Security Considerations

Without replay protection enabled, all replay attacks jeopardize AH. AH does not protect against eavesdropping. Adversaries can still see data protected with AH.

Encapsulating Security Payload

The ESP provides confidentiality over what it encapsulates, as well as the services that AH provides, but only over that which it encapsulates. ESP's authentication services are optional. These services enable you to use ESP and AH together on the same datagram without redundancy. Because ESP uses encryption-enabling technology, it falls under U.S. export control laws.

ESP encapsulates its data, so it only protects the data that follows its beginning in the datagram. In a TCP packet, ESP encapsulates only the TCP header and its data. If the packet is an IP in IP datagram, ESP protects the inner IP datagram. Per-socket policy allows self-encapsulation, so ESP can encapsulate IP options, when it needs to. Unlike the authentication header (AH) , ESP allows multiple kinds of datagram protection. Using only a single form of datagram protection can expose the datagram to vulnerabilities. For example, you can use only ESP to provide confidentiality, but protecting confidentiality alone exposes vulnerabilities in both replay attacks and cut-and-paste attacks. Similarly, if ESP protects only integrity, and does not fully protect against eavesdropping, it could provide weaker protection than AH.

Algorithms and the ESP Device

IPsec ESP implements ESP as a module that is automatically pushed on top of IP. Use the /dev/ipsecesp entry to tune ESP with ndd(1M), as well as to allow future algorithms to be loaded on top of ESP. ESP allows encryption algorithms to be pushed on top of it, in addition to the authentication algorithms used in AH. Encryption algorithms include United States Data Encryption Standard (DES) and Triple-DES (3DES). Each encryption algorithm has its own key size and key format properties. Because of export laws in the United States, not all encryption algorithms are available outside of the United States.

Security Considerations

ESP without authentication exposes vulnerabilities to cut-and-paste cryptographic attacks, as well as eavesdropping attacks. When you use ESP without confidentiality, its vulnerability to replay is similar to AH. Because of United States export control laws, the encryption strength available on ESP is weaker for versions of the SunOS sold outside the United States.

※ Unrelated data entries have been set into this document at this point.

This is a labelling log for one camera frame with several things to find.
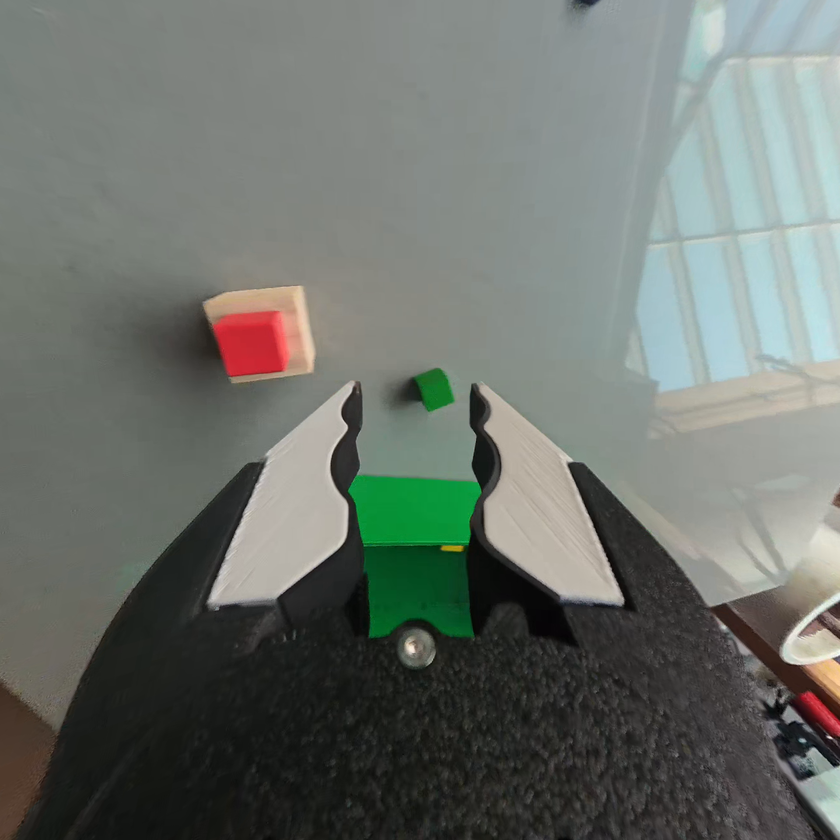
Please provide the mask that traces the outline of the large plain wooden cube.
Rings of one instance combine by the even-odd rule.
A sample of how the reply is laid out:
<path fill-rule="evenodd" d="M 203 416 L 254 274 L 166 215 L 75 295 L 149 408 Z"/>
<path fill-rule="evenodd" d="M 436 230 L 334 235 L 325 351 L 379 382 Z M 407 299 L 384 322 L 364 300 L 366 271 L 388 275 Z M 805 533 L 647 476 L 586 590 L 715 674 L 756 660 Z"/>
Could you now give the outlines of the large plain wooden cube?
<path fill-rule="evenodd" d="M 283 379 L 313 372 L 316 351 L 303 287 L 231 290 L 217 294 L 203 302 L 203 312 L 210 330 L 215 321 L 227 314 L 264 310 L 278 310 L 283 315 L 290 346 L 290 360 L 287 370 L 283 373 L 247 376 L 239 379 L 230 379 L 227 375 L 232 383 L 244 384 Z"/>

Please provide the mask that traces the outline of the red wooden cube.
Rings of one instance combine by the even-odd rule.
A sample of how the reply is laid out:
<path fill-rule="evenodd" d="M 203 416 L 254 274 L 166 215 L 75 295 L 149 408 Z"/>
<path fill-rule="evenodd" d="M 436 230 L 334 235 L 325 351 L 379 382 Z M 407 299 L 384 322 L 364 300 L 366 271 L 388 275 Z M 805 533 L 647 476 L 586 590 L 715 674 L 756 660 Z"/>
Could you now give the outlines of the red wooden cube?
<path fill-rule="evenodd" d="M 287 370 L 290 346 L 281 311 L 227 314 L 211 330 L 230 379 Z"/>

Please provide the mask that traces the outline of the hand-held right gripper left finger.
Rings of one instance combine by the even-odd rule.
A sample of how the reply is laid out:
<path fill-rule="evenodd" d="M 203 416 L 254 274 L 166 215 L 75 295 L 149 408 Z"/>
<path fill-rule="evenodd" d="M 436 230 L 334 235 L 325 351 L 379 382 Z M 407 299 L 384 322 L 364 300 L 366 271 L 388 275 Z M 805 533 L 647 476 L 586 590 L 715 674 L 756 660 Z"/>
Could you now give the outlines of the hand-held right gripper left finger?
<path fill-rule="evenodd" d="M 364 571 L 350 497 L 361 426 L 361 384 L 350 381 L 266 453 L 207 609 L 276 608 L 297 630 L 348 604 Z"/>

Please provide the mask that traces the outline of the green plastic bin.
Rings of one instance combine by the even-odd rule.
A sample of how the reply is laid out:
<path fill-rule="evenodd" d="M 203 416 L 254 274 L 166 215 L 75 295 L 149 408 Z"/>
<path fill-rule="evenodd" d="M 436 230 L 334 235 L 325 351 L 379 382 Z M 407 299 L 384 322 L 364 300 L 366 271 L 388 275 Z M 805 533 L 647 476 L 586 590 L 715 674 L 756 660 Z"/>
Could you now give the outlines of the green plastic bin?
<path fill-rule="evenodd" d="M 411 624 L 438 636 L 472 638 L 469 521 L 480 495 L 474 480 L 358 476 L 350 494 L 364 546 L 370 638 Z M 462 553 L 441 545 L 463 544 Z"/>

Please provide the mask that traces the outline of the red handled tool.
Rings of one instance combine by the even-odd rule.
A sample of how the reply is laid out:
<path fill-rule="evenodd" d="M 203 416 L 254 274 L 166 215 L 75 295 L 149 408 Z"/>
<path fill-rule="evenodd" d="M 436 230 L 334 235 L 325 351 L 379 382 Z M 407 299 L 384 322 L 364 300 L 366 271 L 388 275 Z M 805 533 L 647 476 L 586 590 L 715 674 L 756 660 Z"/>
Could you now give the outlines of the red handled tool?
<path fill-rule="evenodd" d="M 839 719 L 815 693 L 806 691 L 795 695 L 791 704 L 808 726 L 824 740 L 839 745 Z"/>

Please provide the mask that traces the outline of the white round bucket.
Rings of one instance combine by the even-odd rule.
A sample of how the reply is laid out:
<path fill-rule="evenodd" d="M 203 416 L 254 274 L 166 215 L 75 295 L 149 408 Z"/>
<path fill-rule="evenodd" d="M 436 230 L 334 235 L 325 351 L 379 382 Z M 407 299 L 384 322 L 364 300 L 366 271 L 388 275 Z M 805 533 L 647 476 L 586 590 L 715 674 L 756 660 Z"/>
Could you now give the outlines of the white round bucket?
<path fill-rule="evenodd" d="M 815 665 L 838 657 L 838 562 L 816 556 L 804 559 L 780 588 L 780 603 L 784 662 Z"/>

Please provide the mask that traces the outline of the small dark green wooden cube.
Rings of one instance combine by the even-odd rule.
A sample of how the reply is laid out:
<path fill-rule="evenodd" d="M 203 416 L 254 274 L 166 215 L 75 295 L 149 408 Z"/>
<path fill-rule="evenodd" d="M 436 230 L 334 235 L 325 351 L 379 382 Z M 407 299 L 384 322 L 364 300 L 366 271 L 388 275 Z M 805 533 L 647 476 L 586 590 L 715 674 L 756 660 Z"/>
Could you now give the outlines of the small dark green wooden cube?
<path fill-rule="evenodd" d="M 455 403 L 455 394 L 448 375 L 442 368 L 415 374 L 412 378 L 420 403 L 428 413 Z"/>

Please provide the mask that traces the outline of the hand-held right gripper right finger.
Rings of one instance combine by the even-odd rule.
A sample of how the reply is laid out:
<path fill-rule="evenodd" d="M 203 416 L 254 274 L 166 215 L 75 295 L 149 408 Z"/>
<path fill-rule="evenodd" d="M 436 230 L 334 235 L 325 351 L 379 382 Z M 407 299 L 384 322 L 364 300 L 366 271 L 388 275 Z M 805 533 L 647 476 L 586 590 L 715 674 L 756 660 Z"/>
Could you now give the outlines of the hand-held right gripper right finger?
<path fill-rule="evenodd" d="M 574 644 L 567 607 L 625 608 L 625 591 L 575 480 L 573 459 L 486 383 L 470 388 L 469 616 L 476 637 L 516 622 Z"/>

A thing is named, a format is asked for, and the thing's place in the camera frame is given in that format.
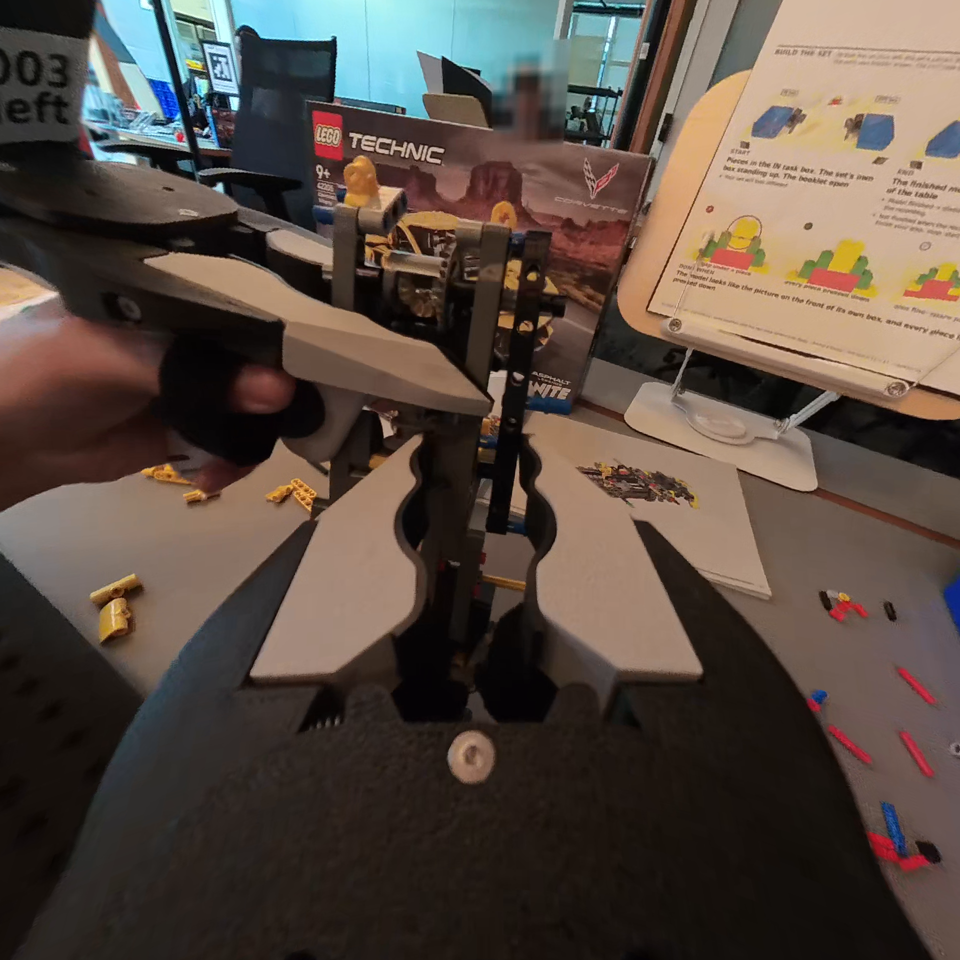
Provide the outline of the lego set box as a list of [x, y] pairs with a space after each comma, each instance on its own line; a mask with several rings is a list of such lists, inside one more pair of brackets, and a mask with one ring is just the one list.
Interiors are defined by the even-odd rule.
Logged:
[[544, 291], [563, 296], [565, 307], [562, 316], [542, 314], [537, 323], [529, 405], [569, 414], [618, 281], [651, 159], [327, 102], [307, 101], [305, 115], [316, 206], [333, 206], [344, 169], [359, 156], [374, 165], [380, 186], [406, 194], [409, 210], [399, 224], [366, 236], [369, 263], [380, 266], [394, 251], [441, 257], [461, 219], [551, 234]]

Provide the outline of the printed marker sign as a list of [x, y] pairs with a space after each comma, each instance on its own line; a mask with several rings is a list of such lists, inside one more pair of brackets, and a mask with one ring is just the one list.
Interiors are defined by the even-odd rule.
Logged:
[[211, 90], [227, 97], [240, 96], [239, 70], [232, 42], [203, 40], [200, 49]]

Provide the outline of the wooden document stand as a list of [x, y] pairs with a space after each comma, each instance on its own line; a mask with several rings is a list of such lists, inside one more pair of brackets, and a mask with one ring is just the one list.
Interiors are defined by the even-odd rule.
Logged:
[[[847, 397], [935, 423], [958, 421], [958, 397], [912, 385], [903, 378], [884, 377], [858, 366], [726, 332], [708, 318], [693, 314], [682, 317], [672, 308], [662, 316], [650, 309], [749, 75], [742, 71], [725, 78], [690, 111], [621, 273], [616, 296], [624, 322], [638, 334], [686, 350], [671, 383], [654, 381], [638, 389], [625, 421], [632, 430], [674, 448], [810, 493], [819, 482], [811, 441], [801, 425], [832, 402]], [[683, 378], [694, 352], [820, 392], [798, 413], [786, 418], [745, 411], [685, 390]]]

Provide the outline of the person's left hand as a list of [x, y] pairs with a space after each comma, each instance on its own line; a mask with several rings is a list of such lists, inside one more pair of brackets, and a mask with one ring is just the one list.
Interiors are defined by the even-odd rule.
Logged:
[[182, 457], [154, 410], [167, 344], [55, 300], [1, 324], [1, 510]]

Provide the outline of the open lego instruction booklet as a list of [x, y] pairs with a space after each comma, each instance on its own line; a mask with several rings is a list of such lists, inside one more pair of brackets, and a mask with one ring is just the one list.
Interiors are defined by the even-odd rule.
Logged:
[[634, 520], [653, 524], [704, 578], [759, 599], [772, 598], [732, 464], [568, 415], [534, 412], [525, 428]]

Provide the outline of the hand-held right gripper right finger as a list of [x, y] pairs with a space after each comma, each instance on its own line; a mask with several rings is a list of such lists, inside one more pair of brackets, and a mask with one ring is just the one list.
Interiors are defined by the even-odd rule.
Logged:
[[703, 666], [630, 513], [525, 436], [525, 611], [556, 685], [695, 683]]

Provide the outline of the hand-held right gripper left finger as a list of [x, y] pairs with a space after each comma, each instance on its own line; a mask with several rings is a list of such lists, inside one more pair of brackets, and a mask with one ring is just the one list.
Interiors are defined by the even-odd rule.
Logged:
[[403, 530], [423, 476], [423, 436], [319, 517], [248, 678], [350, 687], [398, 671], [393, 640], [426, 606], [426, 566]]

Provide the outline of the folded cardboard box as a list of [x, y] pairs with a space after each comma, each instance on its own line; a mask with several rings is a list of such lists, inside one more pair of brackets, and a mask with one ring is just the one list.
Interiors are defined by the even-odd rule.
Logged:
[[484, 78], [446, 56], [422, 51], [416, 56], [426, 84], [422, 102], [430, 120], [493, 128], [494, 90]]

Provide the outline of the thin black pole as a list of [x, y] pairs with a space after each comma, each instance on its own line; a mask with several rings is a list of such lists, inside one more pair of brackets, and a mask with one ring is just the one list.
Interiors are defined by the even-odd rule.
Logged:
[[198, 146], [195, 130], [192, 126], [189, 106], [186, 98], [185, 77], [182, 56], [175, 42], [173, 27], [176, 27], [172, 6], [168, 1], [152, 1], [153, 16], [158, 30], [160, 42], [163, 48], [163, 54], [171, 74], [171, 85], [174, 91], [174, 97], [179, 110], [181, 126], [190, 154], [190, 162], [193, 169], [193, 176], [196, 182], [200, 181], [202, 171], [202, 155]]

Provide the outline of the scattered small lego pins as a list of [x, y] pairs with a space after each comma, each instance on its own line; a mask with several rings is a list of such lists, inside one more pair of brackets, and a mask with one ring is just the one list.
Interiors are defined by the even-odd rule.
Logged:
[[821, 592], [807, 702], [885, 866], [958, 883], [958, 635], [942, 603]]

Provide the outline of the grey black lego technic assembly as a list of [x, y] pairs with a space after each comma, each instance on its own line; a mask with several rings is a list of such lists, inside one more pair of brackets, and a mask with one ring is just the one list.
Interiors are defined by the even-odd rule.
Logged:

Authentication and Encryption Algorithms

IPsec uses two types of algorithms:

Authentication
Encryption

Authentication Algorithms

Authentication algorithms produce an integrity checksum value or digest based on the data and a key. The authentication algorithm man pages describe the size of both the digest and key (see, for example, authmd5h(7M) and authsha1(7M) man pages).

Encryption Algorithms

Encryption algorithms encrypt data with a key. Encryption algorithms operate on data in units of a block size. The encryption algorithm man pages describe the size of both the block size and the key size (see, for example, encrdes(7M) and encr3des(7M) man pages).